My critique of Lennon’s quote is that there are things in life such as hunger, thirst, or sexual lust don’t fit into the love/fear binary. I don’t think the root of hunger has to be a love for living or a fear of starving. Hunger can just be hunger. Also, I don’t think fear and love are always mutually exclusive, but first let me define my terms.
Love, Fear, Desire
Fear is an emotional and physical response to perceived danger or threat (real or imagined). Everybody feels fear, the question is, will fear keep you from living the life God has for you?
I define love as desiring the good of another. Love is often accompanied by feelings of joy and delight, but also opens the door to heartbreak. We can choose love even when we don’t feel like it.

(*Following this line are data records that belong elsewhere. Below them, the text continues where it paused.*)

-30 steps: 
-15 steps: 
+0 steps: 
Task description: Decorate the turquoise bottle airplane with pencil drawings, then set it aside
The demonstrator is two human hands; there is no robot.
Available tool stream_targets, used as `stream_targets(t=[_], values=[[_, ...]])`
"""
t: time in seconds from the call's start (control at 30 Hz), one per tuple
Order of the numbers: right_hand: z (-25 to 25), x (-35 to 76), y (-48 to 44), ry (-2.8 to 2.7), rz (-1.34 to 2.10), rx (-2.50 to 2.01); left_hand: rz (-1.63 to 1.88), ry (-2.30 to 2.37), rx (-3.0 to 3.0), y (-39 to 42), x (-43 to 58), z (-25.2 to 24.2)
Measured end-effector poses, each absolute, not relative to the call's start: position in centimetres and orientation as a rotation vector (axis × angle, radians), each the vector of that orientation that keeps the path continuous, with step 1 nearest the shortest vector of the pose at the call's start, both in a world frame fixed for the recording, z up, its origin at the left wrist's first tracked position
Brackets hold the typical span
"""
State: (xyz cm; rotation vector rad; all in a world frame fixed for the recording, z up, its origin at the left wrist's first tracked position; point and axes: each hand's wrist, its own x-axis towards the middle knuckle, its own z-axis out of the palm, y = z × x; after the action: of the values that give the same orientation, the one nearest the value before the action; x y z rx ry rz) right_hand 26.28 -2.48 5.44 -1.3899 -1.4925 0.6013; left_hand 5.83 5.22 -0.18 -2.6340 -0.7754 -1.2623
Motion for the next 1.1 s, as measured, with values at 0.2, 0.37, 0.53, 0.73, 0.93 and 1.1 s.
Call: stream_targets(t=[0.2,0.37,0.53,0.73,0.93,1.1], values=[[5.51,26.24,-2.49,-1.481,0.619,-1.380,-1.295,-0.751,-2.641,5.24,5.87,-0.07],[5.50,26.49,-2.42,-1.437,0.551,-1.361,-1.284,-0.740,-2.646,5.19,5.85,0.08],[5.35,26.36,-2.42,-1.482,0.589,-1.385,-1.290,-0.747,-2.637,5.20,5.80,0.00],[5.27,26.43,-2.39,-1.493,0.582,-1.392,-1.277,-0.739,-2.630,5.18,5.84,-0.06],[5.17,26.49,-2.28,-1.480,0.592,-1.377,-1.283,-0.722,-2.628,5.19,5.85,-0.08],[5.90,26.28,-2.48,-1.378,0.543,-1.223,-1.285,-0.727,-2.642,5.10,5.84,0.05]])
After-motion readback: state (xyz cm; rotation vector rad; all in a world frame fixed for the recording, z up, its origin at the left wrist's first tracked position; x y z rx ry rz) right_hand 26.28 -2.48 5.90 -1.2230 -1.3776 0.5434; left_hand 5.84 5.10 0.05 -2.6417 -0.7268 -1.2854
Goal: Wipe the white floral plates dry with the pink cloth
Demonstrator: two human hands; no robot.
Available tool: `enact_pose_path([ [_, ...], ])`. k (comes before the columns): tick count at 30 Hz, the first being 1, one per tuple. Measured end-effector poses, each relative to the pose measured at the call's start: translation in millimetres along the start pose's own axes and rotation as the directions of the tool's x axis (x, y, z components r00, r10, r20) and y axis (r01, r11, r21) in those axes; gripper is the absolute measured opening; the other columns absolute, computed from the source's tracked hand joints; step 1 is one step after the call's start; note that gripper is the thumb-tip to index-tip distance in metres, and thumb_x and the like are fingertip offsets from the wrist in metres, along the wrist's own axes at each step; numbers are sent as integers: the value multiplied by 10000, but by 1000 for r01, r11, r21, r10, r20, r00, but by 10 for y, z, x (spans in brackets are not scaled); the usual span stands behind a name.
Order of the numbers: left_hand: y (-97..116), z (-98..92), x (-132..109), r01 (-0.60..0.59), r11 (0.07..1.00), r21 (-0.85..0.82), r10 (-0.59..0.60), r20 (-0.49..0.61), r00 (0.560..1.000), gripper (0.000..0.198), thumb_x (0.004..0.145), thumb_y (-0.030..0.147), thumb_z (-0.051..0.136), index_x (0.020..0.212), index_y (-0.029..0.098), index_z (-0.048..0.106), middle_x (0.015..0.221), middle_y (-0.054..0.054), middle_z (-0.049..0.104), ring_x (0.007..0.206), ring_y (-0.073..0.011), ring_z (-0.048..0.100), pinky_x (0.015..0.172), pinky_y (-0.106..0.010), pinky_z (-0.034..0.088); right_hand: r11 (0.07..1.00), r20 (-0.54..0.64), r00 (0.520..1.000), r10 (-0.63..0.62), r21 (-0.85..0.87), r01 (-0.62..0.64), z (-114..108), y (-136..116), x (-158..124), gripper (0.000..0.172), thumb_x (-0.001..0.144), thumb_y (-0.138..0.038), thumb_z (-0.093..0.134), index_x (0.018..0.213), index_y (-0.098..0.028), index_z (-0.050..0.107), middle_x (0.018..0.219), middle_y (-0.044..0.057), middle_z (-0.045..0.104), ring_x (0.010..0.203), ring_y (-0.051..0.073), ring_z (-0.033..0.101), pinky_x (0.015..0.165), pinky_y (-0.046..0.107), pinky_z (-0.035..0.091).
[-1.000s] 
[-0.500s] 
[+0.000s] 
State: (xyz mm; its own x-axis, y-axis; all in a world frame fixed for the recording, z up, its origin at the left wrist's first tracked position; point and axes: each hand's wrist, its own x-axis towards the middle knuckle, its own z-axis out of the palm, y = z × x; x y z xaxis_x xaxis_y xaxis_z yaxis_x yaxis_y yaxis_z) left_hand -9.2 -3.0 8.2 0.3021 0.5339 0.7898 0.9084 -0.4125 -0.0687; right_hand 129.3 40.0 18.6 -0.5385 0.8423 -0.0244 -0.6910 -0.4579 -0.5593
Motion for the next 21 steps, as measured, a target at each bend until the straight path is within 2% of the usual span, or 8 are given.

We feel desire whenever we want or feel like we are lacking. It is the force that drives us to act. We can think of desire as the drive to meet your internal wants and needs. Desire is neither inherently good nor bad. Factors such as the magnitude of the desire, the object of the desire, and the means by which you fulfill the desire will determine whether it is right or wrong. We also have competing desires within us. For example, the desire to get fit and the desire to stay on the couch.
In his book You Are What You Love, James Smith explains how desire (eros) with love (agape) are connected yet distinct. “In its truest sense, eros signals a desire and attraction that is a good feature of our creaturehood. Instead of setting up a false dichotomy between agape and eros, we could think of agape as rightly ordered eros: the love of Christ this is shed abroad in our hearts by the Holy Spirit is a redeemed, rightly ordered desire for God. You are what you desire.” Aligning our desires to God’s will is the lifelong work of following Jesus.
There may be some situations in which love, fear, and desire are all present. A man might be attracted to a woman (desire). Maybe he also realizes that being with him will help her to flourish and become more who God created her to be (love). But, at the same time, he his terrified that she will reject him (fear). Below is a graphic that shows how love, fear, and desire can overlap.
Imagine a hungry hunter who is stalking a bear. He is motived by his desire to kill the bear and harvest it’s meat for food, but he should also be keenly aware that the bear could easily maul him to death (fear). His best course of action will be to proceed with caution. Now imagine that the same hunter has his ten year old son with him. When they come across the bear the father will put himself between his son and the bear to protect him. After he kills the bear, they have a feast and rejoice together in the spoils of their labor. Out of love for his family and his desire to eat, the hunter faced his fear.
I think everyone should work to answer: “What do I want? Who do I love? and What am I afraid of?” We so often go through life without seriously considering why we do what we do. Examining which motivations drive us is a great starting place to living a meaningful and intentional life.
“There are two basic motivating forces: fear and love. When we are afraid, we pull back from life. When we are in love, we open to all that life has to offer with passion, excitement, and acceptance. We need to learn to love ourselves first, in all our glory and our imperfections. If we cannot love ourselves, we cannot fully open to our ability to love others or our potential to create. Evolution and all hopes for a better world rest in the fearlessness and open-hearted vision of people who embrace life.”